Work instruction:
Your reply should reproduce all the data below exactly while excluding the pictures.

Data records
☆ ☆ ☆

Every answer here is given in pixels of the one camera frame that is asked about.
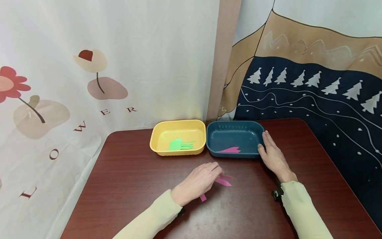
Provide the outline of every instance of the red flower print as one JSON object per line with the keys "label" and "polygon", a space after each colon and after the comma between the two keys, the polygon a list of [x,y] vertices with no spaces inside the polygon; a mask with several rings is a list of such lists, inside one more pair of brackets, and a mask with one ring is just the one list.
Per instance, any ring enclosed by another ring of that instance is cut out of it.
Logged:
{"label": "red flower print", "polygon": [[26,77],[16,76],[16,71],[11,67],[2,67],[0,69],[0,103],[5,98],[19,98],[19,91],[28,91],[30,86],[21,84],[26,81]]}

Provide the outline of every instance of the printed curtain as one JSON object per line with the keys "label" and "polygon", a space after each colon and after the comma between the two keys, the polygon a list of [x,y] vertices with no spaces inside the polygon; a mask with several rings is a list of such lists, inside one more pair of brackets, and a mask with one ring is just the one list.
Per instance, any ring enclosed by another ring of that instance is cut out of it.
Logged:
{"label": "printed curtain", "polygon": [[206,119],[219,0],[0,3],[0,238],[59,238],[109,134]]}
{"label": "printed curtain", "polygon": [[377,0],[242,0],[218,119],[304,120],[382,229],[380,22]]}

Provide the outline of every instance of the white tree print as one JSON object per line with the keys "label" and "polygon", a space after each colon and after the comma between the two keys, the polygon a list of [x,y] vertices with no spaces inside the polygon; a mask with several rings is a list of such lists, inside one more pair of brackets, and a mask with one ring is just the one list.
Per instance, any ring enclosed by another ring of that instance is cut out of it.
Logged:
{"label": "white tree print", "polygon": [[317,74],[312,76],[305,84],[308,86],[315,86],[318,88],[318,84],[320,83],[320,76],[321,76],[321,71],[318,71]]}
{"label": "white tree print", "polygon": [[347,96],[347,99],[352,98],[357,101],[359,92],[362,89],[361,82],[363,82],[363,80],[360,80],[357,84],[355,84],[351,89],[348,89],[348,91],[343,93],[342,95]]}
{"label": "white tree print", "polygon": [[330,86],[325,87],[325,89],[321,90],[322,92],[325,92],[325,94],[337,94],[337,89],[338,85],[340,84],[340,79],[339,77],[335,82],[333,82]]}
{"label": "white tree print", "polygon": [[251,75],[247,80],[249,80],[249,83],[253,84],[253,83],[256,83],[256,84],[260,84],[260,75],[261,75],[261,72],[260,72],[260,69],[261,67],[259,67],[259,69],[253,73],[253,75]]}
{"label": "white tree print", "polygon": [[363,112],[369,111],[370,113],[374,114],[374,108],[377,107],[377,102],[379,101],[379,96],[382,94],[382,91],[380,91],[378,94],[373,96],[372,98],[366,100],[365,103],[362,103],[361,106],[363,107]]}
{"label": "white tree print", "polygon": [[267,86],[269,83],[272,83],[273,68],[270,70],[268,77],[265,79],[263,85]]}
{"label": "white tree print", "polygon": [[280,75],[277,77],[277,79],[275,80],[275,82],[277,84],[280,84],[280,83],[284,83],[286,82],[285,81],[285,78],[287,77],[287,68],[285,67],[284,70],[280,73]]}
{"label": "white tree print", "polygon": [[303,81],[305,80],[304,79],[304,76],[305,76],[305,70],[303,70],[303,72],[301,73],[301,75],[295,79],[294,82],[290,83],[291,85],[294,85],[294,87],[297,87],[297,86],[302,86],[304,83]]}

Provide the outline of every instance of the person's left hand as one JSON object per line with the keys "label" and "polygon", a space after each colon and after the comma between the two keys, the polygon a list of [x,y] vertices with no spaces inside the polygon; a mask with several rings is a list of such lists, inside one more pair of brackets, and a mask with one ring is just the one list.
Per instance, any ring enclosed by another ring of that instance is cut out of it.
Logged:
{"label": "person's left hand", "polygon": [[222,173],[223,169],[217,162],[202,164],[171,190],[171,196],[177,204],[184,206],[209,191],[214,181]]}

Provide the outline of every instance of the pink paper piece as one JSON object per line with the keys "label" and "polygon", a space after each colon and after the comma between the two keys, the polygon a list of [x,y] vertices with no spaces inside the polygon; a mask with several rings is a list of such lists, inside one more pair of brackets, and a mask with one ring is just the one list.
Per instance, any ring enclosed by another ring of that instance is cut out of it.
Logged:
{"label": "pink paper piece", "polygon": [[228,181],[221,179],[219,177],[215,180],[215,182],[222,184],[224,186],[228,186],[228,187],[232,186]]}
{"label": "pink paper piece", "polygon": [[224,179],[224,180],[227,180],[227,179],[237,179],[237,178],[235,178],[235,177],[232,177],[232,176],[228,176],[228,175],[220,175],[219,176],[221,179]]}
{"label": "pink paper piece", "polygon": [[202,202],[206,201],[207,200],[206,195],[202,194],[200,196],[200,200],[202,200]]}
{"label": "pink paper piece", "polygon": [[[235,177],[231,177],[231,176],[228,176],[228,175],[220,175],[216,180],[215,182],[219,183],[219,184],[222,184],[224,186],[232,186],[228,181],[222,179],[222,177],[225,177],[225,178],[231,178],[231,179],[235,179]],[[202,202],[206,201],[207,200],[207,197],[206,195],[202,194],[200,196],[200,200],[202,200]]]}
{"label": "pink paper piece", "polygon": [[239,147],[231,147],[231,148],[227,148],[225,150],[222,150],[222,151],[218,151],[218,152],[222,152],[222,153],[239,153],[241,150],[238,150]]}

☆ ☆ ☆

Task output:
Every answer here is given in pixels of the one camera frame that is asked about.
Provide the outline of every instance of the red flower print as one JSON object per line with the keys "label" and "polygon", a space after each colon and after the comma between the two keys, the polygon a list of [x,y] vertices with no spaces inside the polygon; a mask with several rings is a list of such lists, inside one more pair of brackets, and a mask with one ring is just the one list.
Per instance, any ring enclosed by another ring of that instance is cut out of it.
Logged:
{"label": "red flower print", "polygon": [[26,77],[16,76],[16,71],[11,67],[2,67],[0,69],[0,103],[5,98],[19,98],[19,91],[28,91],[30,86],[21,84],[26,81]]}

Provide the outline of every instance of the printed curtain as one JSON object per line with the keys "label" and "polygon", a space after each colon and after the comma between the two keys, the polygon a list of [x,y] vertices with no spaces inside the polygon; a mask with several rings is a list of such lists, inside one more pair of brackets, and a mask with one ring is just the one list.
Per instance, any ring enclosed by another ring of that instance is cut out of it.
Logged:
{"label": "printed curtain", "polygon": [[206,119],[219,0],[0,3],[0,238],[59,238],[109,134]]}
{"label": "printed curtain", "polygon": [[377,0],[242,0],[218,119],[304,120],[382,229],[380,22]]}

Provide the outline of every instance of the white tree print as one JSON object per line with the keys "label" and "polygon", a space after each colon and after the comma between the two keys, the polygon a list of [x,y] vertices with no spaces inside the polygon; a mask with several rings is a list of such lists, inside one more pair of brackets, and a mask with one ring is just the one list.
Per instance, any ring enclosed by another ring of that instance is cut out of it.
Logged:
{"label": "white tree print", "polygon": [[317,74],[312,76],[305,84],[308,86],[315,86],[318,88],[318,84],[320,83],[320,76],[321,76],[321,71],[318,71]]}
{"label": "white tree print", "polygon": [[347,96],[347,99],[352,98],[357,101],[359,92],[362,89],[361,82],[363,82],[363,80],[360,80],[357,84],[355,84],[351,89],[348,89],[348,91],[343,93],[342,95]]}
{"label": "white tree print", "polygon": [[330,86],[325,87],[325,89],[321,90],[322,92],[325,92],[325,94],[337,94],[337,89],[338,85],[340,84],[340,79],[339,77],[335,82],[333,82]]}
{"label": "white tree print", "polygon": [[251,75],[247,80],[249,80],[249,83],[253,84],[253,83],[256,83],[256,84],[260,84],[260,75],[261,75],[261,72],[260,72],[260,69],[261,67],[259,67],[259,69],[253,73],[253,75]]}
{"label": "white tree print", "polygon": [[363,112],[369,111],[370,113],[374,114],[374,108],[377,107],[377,102],[379,101],[379,96],[382,94],[382,91],[380,91],[378,94],[373,96],[372,98],[366,100],[365,103],[362,103],[361,106],[363,107]]}
{"label": "white tree print", "polygon": [[267,86],[269,83],[272,83],[273,68],[270,70],[268,77],[265,79],[263,85]]}
{"label": "white tree print", "polygon": [[280,75],[277,77],[277,79],[275,80],[275,82],[277,84],[280,84],[280,83],[284,83],[286,82],[285,81],[285,78],[287,77],[287,68],[285,67],[284,70],[280,73]]}
{"label": "white tree print", "polygon": [[303,81],[305,80],[304,79],[304,76],[305,76],[305,70],[303,70],[303,72],[301,73],[301,75],[295,79],[294,82],[290,83],[291,85],[294,85],[294,87],[297,87],[297,86],[302,86],[304,83]]}

Provide the outline of every instance of the person's left hand as one JSON object per line with the keys "label" and "polygon", a space after each colon and after the comma between the two keys, the polygon a list of [x,y] vertices with no spaces inside the polygon; a mask with several rings is a list of such lists, inside one more pair of brackets, and a mask with one ring is just the one list.
Per instance, any ring enclosed by another ring of that instance is cut out of it.
Logged:
{"label": "person's left hand", "polygon": [[222,173],[223,169],[217,162],[202,164],[171,190],[171,196],[177,204],[184,206],[209,191],[214,181]]}

Provide the outline of every instance of the pink paper piece as one JSON object per line with the keys "label" and "polygon", a space after each colon and after the comma between the two keys, the polygon a list of [x,y] vertices with no spaces inside the polygon; a mask with several rings is a list of such lists, inside one more pair of brackets, and a mask with one ring is just the one list.
Per instance, any ring enclosed by another ring of that instance is cut out of it.
Logged:
{"label": "pink paper piece", "polygon": [[228,181],[221,179],[219,177],[215,180],[215,182],[222,184],[224,186],[228,186],[228,187],[232,186]]}
{"label": "pink paper piece", "polygon": [[224,179],[224,180],[227,180],[227,179],[237,179],[237,178],[235,178],[235,177],[232,177],[232,176],[228,176],[228,175],[220,175],[219,176],[221,179]]}
{"label": "pink paper piece", "polygon": [[202,202],[206,201],[207,200],[206,195],[202,194],[200,196],[200,200],[202,200]]}
{"label": "pink paper piece", "polygon": [[[235,177],[231,177],[231,176],[228,176],[228,175],[220,175],[216,180],[215,182],[219,183],[219,184],[222,184],[224,186],[232,186],[228,181],[222,179],[222,177],[225,177],[225,178],[231,178],[231,179],[235,179]],[[202,202],[206,201],[207,200],[207,197],[206,195],[202,194],[200,196],[200,200],[202,200]]]}
{"label": "pink paper piece", "polygon": [[239,147],[231,147],[231,148],[227,148],[225,150],[222,150],[222,151],[218,151],[218,152],[222,152],[222,153],[239,153],[241,150],[238,150]]}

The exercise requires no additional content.